[[ RECORD EXCERPTS open ]]

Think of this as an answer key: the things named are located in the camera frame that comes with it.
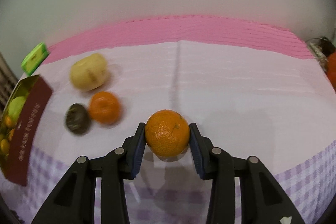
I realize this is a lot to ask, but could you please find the large green pear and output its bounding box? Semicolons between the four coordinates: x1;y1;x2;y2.
7;96;26;123

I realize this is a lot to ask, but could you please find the orange mandarin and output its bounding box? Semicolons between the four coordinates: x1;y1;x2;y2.
5;115;15;128
0;139;10;155
88;92;122;124
145;110;190;158

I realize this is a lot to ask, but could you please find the green tissue pack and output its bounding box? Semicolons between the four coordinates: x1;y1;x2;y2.
21;43;49;76

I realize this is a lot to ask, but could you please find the dark passion fruit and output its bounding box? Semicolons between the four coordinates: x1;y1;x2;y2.
65;103;91;135

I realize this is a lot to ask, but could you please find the pink purple checked tablecloth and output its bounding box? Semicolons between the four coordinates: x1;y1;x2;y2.
1;16;335;223

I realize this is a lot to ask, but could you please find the orange mandarin top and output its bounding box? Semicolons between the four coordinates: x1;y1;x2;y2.
88;92;122;124

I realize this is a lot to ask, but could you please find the pale yellow apple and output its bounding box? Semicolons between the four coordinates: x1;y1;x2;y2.
70;53;110;92

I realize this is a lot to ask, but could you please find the beige patterned curtain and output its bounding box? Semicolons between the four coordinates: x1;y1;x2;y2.
0;55;18;113

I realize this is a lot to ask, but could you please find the gold toffee tin box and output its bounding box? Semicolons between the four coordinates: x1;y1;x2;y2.
1;75;52;186

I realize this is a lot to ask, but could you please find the orange plastic bag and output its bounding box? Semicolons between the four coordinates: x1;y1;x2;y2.
326;52;336;90

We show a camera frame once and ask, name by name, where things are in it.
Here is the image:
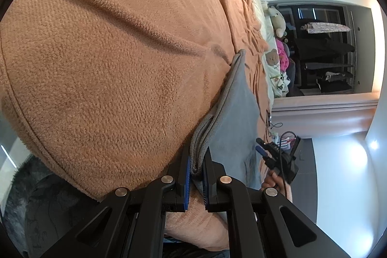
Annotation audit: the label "grey t-shirt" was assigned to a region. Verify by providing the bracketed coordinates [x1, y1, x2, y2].
[190, 50, 261, 190]

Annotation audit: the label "black device with cable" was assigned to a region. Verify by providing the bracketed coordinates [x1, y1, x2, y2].
[266, 110, 283, 136]

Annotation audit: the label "cream plush toy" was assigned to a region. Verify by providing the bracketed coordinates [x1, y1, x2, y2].
[268, 7, 286, 38]

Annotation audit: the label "cream bear print pillow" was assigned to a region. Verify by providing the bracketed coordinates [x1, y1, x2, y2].
[263, 35, 290, 98]

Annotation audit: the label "dark hanging clothes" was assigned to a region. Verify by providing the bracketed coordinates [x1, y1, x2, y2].
[295, 35, 356, 94]

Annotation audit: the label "floral hanging garment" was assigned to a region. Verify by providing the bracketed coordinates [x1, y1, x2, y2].
[300, 22, 351, 34]

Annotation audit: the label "pink plush blanket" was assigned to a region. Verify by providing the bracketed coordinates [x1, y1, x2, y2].
[275, 39, 289, 72]

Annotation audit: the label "orange-brown bed blanket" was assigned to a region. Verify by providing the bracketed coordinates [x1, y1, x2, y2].
[0, 0, 273, 251]

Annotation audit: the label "right pink curtain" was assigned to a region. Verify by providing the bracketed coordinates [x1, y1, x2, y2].
[272, 92, 380, 138]

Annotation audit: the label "right hand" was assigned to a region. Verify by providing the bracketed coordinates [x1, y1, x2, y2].
[262, 170, 293, 202]

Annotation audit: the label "patterned grey trouser legs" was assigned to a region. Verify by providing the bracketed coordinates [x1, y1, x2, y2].
[3, 156, 98, 257]

[[ RECORD EXCERPTS closed ]]

WHAT IS EXPECTED
With "frame" as the search string, filter the records and return each line that has it.

WRITTEN RESPONSE
Think of this as an answer key: the things named are located in the camera frame that comes with it.
We show a camera frame once and ask, name by name, where things are in it.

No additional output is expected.